> **Given entries**:

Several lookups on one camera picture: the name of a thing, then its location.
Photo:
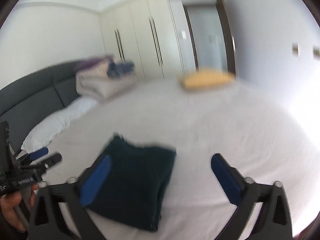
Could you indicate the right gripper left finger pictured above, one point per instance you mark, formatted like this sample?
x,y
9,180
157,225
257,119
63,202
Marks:
x,y
46,219

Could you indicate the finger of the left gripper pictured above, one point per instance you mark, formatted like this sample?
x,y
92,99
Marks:
x,y
34,155
45,164

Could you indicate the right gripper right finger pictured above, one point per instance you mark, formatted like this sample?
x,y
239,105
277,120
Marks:
x,y
274,219

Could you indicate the dark green knit sweater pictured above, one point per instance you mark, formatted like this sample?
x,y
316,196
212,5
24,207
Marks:
x,y
127,183

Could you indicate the white pillow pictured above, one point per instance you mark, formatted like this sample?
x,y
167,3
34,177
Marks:
x,y
51,126

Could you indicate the dark grey headboard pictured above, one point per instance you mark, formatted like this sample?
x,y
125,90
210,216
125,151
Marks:
x,y
28,100

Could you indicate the white bed sheet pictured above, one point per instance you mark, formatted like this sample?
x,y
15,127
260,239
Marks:
x,y
252,132

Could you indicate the folded beige duvet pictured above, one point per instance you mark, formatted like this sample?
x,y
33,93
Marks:
x,y
95,82

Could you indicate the purple pillow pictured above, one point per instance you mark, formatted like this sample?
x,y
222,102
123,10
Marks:
x,y
89,63

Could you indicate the blue grey cloth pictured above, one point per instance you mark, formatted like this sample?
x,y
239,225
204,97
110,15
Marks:
x,y
117,70

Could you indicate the cream wardrobe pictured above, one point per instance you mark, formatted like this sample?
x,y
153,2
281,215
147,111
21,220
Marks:
x,y
147,32

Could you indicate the yellow pillow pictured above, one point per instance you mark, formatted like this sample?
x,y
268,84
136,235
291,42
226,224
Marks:
x,y
206,79

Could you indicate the wall switch plate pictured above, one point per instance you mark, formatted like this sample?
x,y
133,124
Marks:
x,y
295,49

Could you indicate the wall socket plate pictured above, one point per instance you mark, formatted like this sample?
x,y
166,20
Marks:
x,y
316,52

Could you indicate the brown door frame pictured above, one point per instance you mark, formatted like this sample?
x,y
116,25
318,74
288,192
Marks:
x,y
211,35

> **Your instructions**:
From the entries above, work out the number of lines containing the string "wall" and give that number by itself.

> **Written solution**:
2